Alerting is an important feature in monitoring when it comes to maintaining site reliability, and Prometheus is being used widely for this. We also record many rules to visualise later. Hence it becomes very important to be able to check the correctness of the rules.

In this feature, I added the support of unit testing for both alerting and recording rules.

Jump to this section

3) UI for Testing Alerting Rules

As you saw above how important alerting rules are for monitoring, Prometheus also lacks any good and convenient way of visualising and testing the alert rules before it can be used.

In this feature I add a UI for entering your alerting rules and testing+visualising it on the real data that is there in your server.

Jump to this section

Epilogue

This work would not have been possible without valuable inputs and reviews by Brian Brazil and Julius Volz

I gave a lightning talk at PromCon 2018 regarding all that you read above.
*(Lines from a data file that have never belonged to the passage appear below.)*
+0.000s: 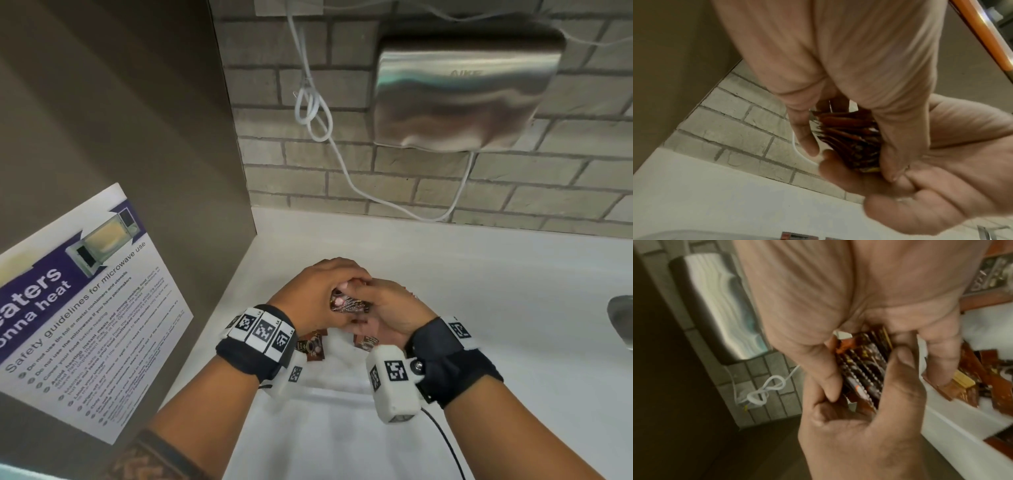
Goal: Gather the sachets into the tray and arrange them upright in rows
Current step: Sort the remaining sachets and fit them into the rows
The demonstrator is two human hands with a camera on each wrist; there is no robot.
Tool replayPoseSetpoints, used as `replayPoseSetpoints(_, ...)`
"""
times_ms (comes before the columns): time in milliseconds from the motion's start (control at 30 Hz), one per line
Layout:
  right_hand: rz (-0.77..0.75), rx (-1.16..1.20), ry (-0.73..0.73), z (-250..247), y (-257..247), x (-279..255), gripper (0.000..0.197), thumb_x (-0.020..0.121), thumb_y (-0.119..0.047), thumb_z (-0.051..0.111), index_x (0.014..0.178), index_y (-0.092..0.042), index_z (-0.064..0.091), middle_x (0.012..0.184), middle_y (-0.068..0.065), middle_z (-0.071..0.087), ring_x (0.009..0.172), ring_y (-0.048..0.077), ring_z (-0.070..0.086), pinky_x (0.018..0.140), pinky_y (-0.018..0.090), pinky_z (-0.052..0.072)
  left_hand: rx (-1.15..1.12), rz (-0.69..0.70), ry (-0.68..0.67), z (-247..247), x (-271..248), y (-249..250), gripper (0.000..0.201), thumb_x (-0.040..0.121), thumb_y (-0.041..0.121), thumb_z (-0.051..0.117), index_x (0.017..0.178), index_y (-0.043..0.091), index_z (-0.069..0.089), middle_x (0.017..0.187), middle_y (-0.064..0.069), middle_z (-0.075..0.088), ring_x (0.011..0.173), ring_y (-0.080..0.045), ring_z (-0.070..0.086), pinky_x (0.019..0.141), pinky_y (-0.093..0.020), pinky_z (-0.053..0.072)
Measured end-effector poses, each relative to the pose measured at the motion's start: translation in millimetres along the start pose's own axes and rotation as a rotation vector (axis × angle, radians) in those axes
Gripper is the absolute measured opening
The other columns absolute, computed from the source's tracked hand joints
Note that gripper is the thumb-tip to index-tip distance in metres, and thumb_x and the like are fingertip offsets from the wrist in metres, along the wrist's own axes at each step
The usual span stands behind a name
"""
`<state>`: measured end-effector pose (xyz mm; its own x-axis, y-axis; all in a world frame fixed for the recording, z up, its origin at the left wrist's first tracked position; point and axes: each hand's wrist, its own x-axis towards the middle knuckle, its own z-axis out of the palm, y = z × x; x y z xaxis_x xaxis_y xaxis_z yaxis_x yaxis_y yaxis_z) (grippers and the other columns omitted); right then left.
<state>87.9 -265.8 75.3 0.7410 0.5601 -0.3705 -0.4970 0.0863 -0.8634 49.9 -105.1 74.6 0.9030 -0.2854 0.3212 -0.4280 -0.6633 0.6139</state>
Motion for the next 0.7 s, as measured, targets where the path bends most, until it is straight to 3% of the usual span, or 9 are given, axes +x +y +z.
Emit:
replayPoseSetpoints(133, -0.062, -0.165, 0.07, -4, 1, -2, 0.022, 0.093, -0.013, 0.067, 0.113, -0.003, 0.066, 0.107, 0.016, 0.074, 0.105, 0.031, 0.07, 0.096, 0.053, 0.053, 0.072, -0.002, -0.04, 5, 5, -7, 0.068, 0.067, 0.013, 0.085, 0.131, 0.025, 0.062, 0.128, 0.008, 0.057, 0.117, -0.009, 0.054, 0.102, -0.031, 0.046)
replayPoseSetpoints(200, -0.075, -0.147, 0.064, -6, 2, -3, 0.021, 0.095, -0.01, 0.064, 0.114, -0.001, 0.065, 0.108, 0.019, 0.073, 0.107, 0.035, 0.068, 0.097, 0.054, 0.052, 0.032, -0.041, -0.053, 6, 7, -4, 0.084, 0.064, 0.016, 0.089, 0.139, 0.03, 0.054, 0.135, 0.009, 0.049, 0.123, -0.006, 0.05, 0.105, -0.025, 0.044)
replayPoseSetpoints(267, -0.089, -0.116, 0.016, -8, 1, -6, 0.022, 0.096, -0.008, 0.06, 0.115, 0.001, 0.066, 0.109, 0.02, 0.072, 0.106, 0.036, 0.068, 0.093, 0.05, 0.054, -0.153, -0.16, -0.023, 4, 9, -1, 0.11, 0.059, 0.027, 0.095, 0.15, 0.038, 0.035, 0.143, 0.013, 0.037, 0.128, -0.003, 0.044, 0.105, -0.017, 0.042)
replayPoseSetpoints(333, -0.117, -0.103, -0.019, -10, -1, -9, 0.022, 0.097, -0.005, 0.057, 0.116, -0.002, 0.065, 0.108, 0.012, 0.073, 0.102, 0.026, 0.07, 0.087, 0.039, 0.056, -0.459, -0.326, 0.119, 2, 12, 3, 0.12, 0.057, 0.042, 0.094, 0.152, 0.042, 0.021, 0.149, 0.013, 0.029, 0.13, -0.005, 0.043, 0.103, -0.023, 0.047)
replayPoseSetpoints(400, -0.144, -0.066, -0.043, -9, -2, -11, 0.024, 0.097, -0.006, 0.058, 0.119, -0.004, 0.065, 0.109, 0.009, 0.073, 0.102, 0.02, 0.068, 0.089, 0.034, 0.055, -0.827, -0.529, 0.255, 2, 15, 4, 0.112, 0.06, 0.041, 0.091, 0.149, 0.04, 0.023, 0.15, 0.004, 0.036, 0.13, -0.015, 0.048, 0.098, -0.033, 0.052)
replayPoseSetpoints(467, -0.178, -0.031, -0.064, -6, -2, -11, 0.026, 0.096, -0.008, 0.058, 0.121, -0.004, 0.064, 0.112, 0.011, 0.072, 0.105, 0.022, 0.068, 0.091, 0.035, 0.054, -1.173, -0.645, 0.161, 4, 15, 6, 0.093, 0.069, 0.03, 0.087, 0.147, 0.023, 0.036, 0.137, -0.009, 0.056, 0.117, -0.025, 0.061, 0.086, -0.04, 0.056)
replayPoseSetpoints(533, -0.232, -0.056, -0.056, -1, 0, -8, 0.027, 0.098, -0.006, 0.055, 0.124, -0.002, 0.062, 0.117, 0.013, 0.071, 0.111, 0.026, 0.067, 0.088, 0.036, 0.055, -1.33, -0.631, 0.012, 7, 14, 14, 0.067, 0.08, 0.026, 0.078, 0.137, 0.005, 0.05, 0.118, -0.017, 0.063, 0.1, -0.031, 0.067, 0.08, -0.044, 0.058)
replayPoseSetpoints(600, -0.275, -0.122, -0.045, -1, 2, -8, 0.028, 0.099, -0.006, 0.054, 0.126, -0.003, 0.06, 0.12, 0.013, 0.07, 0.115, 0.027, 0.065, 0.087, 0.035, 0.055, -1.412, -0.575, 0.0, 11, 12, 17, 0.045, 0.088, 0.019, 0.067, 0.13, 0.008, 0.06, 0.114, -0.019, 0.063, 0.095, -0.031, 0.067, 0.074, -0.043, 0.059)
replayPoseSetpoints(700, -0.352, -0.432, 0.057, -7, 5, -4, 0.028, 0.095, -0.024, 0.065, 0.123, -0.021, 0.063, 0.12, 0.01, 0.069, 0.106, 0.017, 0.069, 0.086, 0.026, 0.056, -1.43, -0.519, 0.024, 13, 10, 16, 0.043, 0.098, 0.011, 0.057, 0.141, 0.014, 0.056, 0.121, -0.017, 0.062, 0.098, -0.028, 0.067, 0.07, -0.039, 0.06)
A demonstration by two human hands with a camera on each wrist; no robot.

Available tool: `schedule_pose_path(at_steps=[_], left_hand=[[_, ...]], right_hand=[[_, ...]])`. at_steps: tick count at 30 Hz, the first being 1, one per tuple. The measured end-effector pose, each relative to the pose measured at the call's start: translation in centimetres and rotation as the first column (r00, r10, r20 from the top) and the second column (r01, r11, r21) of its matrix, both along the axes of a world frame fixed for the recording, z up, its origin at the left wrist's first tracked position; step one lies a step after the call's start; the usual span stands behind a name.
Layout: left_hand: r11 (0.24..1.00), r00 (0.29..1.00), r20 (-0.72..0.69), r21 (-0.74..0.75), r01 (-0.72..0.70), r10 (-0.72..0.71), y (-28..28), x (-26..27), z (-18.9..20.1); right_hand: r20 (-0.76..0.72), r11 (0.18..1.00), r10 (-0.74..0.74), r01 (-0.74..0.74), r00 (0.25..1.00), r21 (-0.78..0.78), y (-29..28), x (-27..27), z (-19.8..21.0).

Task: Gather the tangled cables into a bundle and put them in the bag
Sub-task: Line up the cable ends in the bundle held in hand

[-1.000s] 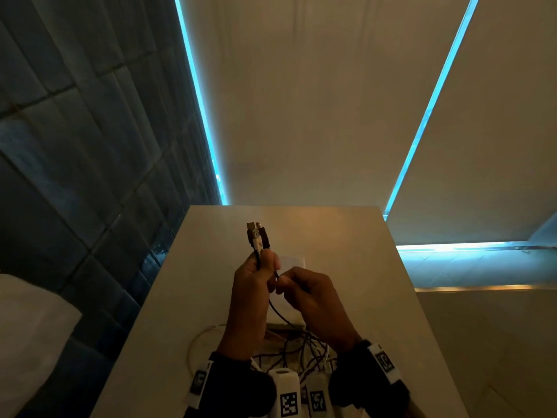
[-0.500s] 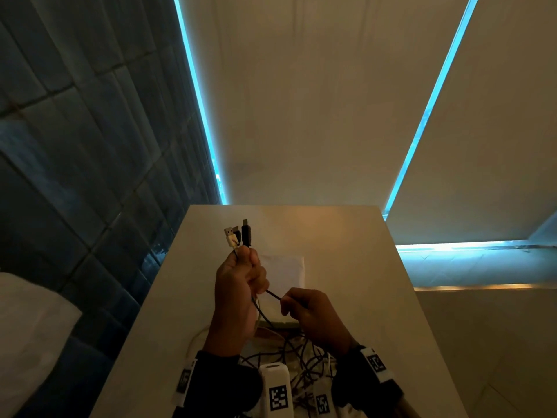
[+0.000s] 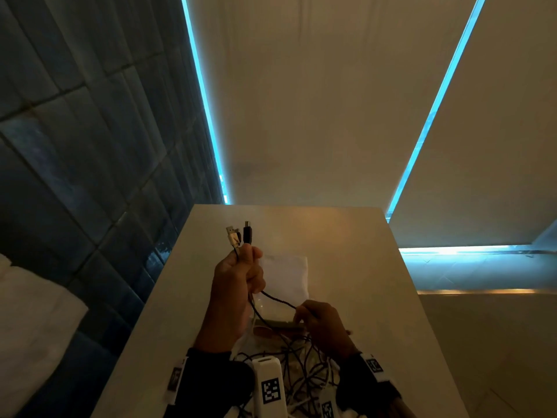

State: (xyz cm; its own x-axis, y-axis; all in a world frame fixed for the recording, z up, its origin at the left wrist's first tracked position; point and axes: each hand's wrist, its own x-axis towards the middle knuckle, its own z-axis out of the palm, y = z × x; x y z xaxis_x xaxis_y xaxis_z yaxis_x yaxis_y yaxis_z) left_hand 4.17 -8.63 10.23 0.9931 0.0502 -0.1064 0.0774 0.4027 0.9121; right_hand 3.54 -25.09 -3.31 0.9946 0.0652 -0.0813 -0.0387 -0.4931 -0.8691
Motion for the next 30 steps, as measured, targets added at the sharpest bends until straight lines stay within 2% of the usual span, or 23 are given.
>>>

It was held in Munich, Germany.

1) Persist `for` State of Alerts

Introduction

This happens to be the first issue I fixed during my GSoC. You can find the PR#4061 here, which is already merged into Prometheus master and is available from v2.4.0 onwards.

This post assumes that you have a basic understanding of what monitoring is and how alerting is related to it. If you are new to this world, this post should help you get started.

Issue

To talk about alerting in Prometheus in layman terms, an alerting rule consists of a condition, for duration, and a blackbox to handle the alert. So the simple trick here is, if the condition is true for for duration amount of time, we trigger an alert (called as 'firing' of alert) and give it to the blackbox to handle it in the way it wants, which can be sending a mail, message in slack, etc.

As discussed here, consider that you have an alert with for duration as 24hrs, and Prometheus crashed while that alert has been active (condition is true) for 23hrs, i.e. 1hr before it would fire. Now when Prometheus is started again, it would have to wait for 24hrs again before firing!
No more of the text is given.